Give every line of the material back exactly, images removed.

─── Records for processing

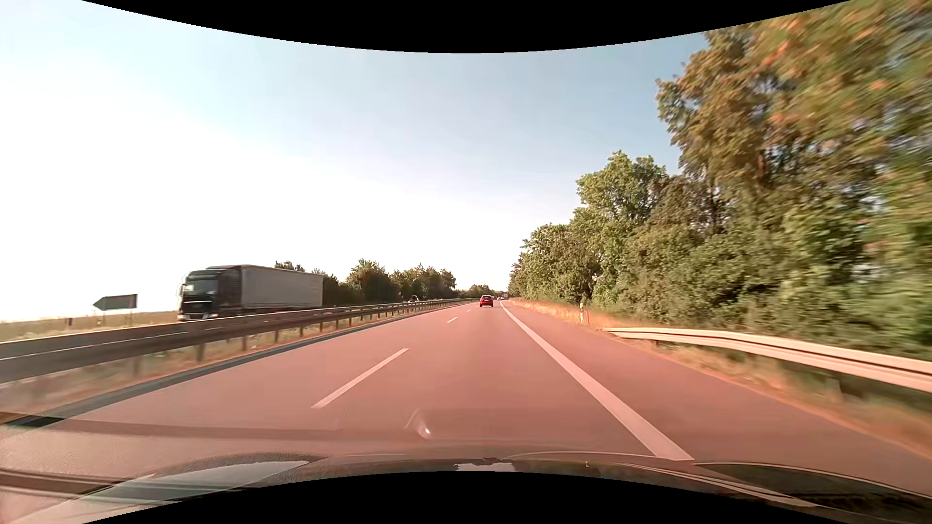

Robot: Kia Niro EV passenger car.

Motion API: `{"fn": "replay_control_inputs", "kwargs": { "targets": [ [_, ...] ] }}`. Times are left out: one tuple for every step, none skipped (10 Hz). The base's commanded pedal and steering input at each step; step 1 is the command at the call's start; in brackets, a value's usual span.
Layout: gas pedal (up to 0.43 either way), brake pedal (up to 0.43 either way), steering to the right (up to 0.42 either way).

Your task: Follow the waypoints while adhering to traffic rules and regulations

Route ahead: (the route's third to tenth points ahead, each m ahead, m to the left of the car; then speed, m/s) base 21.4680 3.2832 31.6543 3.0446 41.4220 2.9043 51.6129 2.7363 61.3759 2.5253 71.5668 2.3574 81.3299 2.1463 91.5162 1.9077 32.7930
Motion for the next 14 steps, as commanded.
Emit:
{"fn": "replay_control_inputs", "kwargs": {
  "targets": [
    [0.350,0.006,0.001],
    [0.350,0.006,0.001],
    [0.350,0.006,0.001],
    [0.350,0.006,0.001],
    [0.350,0.006,0.001],
    [0.350,0.006,0.001],
    [0.350,0.006,0.001],
    [0.350,0.006,0.000],
    [0.350,0.006,0.000],
    [0.350,0.006,0.000],
    [0.350,0.012,0.000],
    [0.350,0.006,0.000],
    [0.350,0.006,0.000],
    [0.350,0.006,0.000]
  ]
}}
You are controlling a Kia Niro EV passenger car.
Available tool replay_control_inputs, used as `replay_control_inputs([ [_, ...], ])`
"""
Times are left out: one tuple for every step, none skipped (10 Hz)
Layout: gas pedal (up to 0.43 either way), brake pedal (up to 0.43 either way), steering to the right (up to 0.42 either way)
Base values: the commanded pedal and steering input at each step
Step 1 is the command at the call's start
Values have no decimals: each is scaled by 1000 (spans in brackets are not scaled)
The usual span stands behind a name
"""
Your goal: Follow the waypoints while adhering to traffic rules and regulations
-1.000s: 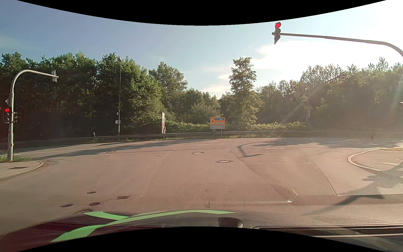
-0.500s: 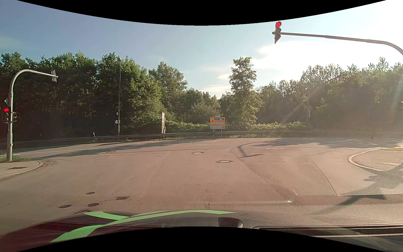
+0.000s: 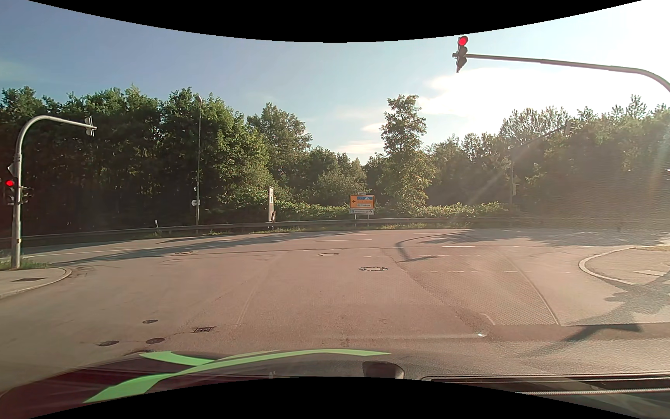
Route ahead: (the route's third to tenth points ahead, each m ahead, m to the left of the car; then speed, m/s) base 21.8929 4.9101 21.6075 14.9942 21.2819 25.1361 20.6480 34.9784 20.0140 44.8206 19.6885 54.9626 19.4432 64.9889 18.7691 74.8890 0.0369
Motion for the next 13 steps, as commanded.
replay_control_inputs([
  [0, 189, 14],
  [0, 195, 14],
  [0, 195, 14],
  [0, 195, 13],
  [0, 195, 14],
  [0, 195, 14],
  [0, 195, 14],
  [0, 195, 14],
  [0, 195, 13],
  [0, 195, 14],
  [0, 195, 14],
  [0, 195, 13],
  [0, 195, 13],
])
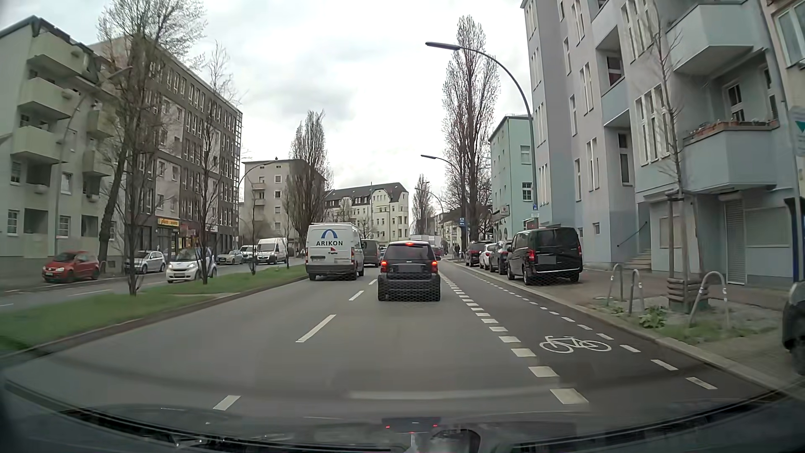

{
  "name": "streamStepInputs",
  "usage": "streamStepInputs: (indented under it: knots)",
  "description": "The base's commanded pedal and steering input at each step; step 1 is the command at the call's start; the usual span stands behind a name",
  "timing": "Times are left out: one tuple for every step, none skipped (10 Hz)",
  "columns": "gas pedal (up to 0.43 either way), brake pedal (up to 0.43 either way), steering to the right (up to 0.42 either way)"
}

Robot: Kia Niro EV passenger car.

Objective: Follow the waypoints while adhering to traffic rules and regulations

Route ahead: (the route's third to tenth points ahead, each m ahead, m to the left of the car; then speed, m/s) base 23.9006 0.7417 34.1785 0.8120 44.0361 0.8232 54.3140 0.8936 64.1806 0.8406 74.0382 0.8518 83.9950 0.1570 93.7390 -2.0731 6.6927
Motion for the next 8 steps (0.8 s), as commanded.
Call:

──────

Result for this exercise:
Robot: Kia Niro EV passenger car.

Motion API: `{"fn": "replay_control_inputs", "kwargs": { "targets": [ [_, ...] ] }}`. Times are left out: one tuple for every step, none skipped (10 Hz). The base's commanded pedal and steering input at each step; step 1 is the command at the call's start; in brackets, a value's usual span.
Layout: gas pedal (up to 0.43 either way), brake pedal (up to 0.43 either way), steering to the right (up to 0.42 either way).

Your task: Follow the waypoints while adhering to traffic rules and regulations

Route ahead: (the route's third to tenth points ahead, each m ahead, m to the left of the car; then speed, m/s) base 21.4680 3.2832 31.6543 3.0446 41.4220 2.9043 51.6129 2.7363 61.3759 2.5253 71.5668 2.3574 81.3299 2.1463 91.5162 1.9077 32.7930
Motion for the next 14 steps, as commanded.
Emit:
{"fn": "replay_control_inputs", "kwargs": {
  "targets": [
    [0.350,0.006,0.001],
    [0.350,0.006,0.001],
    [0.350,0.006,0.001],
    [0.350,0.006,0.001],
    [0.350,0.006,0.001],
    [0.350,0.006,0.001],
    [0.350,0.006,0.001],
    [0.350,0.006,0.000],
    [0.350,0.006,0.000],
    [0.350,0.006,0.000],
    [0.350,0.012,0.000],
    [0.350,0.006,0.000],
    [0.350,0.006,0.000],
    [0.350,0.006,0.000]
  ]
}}
You are controlling a Kia Niro EV passenger car.
Available tool replay_control_inputs, used as `replay_control_inputs([ [_, ...], ])`
"""
Times are left out: one tuple for every step, none skipped (10 Hz)
Layout: gas pedal (up to 0.43 either way), brake pedal (up to 0.43 either way), steering to the right (up to 0.42 either way)
Base values: the commanded pedal and steering input at each step
Step 1 is the command at the call's start
Values have no decimals: each is scaled by 1000 (spans in brackets are not scaled)
The usual span stands behind a name
"""
Your goal: Follow the waypoints while adhering to traffic rules and regulations
-1.000s: 
-0.500s: 
+0.000s: 
Route ahead: (the route's third to tenth points ahead, each m ahead, m to the left of the car; then speed, m/s) base 21.8929 4.9101 21.6075 14.9942 21.2819 25.1361 20.6480 34.9784 20.0140 44.8206 19.6885 54.9626 19.4432 64.9889 18.7691 74.8890 0.0369
Motion for the next 13 steps, as commanded.
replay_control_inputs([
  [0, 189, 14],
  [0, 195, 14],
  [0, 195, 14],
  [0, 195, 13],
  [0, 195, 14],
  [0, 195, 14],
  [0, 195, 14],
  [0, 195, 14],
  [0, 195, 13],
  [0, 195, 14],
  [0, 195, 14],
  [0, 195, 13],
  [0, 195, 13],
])

{
  "name": "streamStepInputs",
  "usage": "streamStepInputs: (indented under it: knots)",
  "description": "The base's commanded pedal and steering input at each step; step 1 is the command at the call's start; the usual span stands behind a name",
  "timing": "Times are left out: one tuple for every step, none skipped (10 Hz)",
  "columns": "gas pedal (up to 0.43 either way), brake pedal (up to 0.43 either way), steering to the right (up to 0.42 either way)"
}

Robot: Kia Niro EV passenger car.

Objective: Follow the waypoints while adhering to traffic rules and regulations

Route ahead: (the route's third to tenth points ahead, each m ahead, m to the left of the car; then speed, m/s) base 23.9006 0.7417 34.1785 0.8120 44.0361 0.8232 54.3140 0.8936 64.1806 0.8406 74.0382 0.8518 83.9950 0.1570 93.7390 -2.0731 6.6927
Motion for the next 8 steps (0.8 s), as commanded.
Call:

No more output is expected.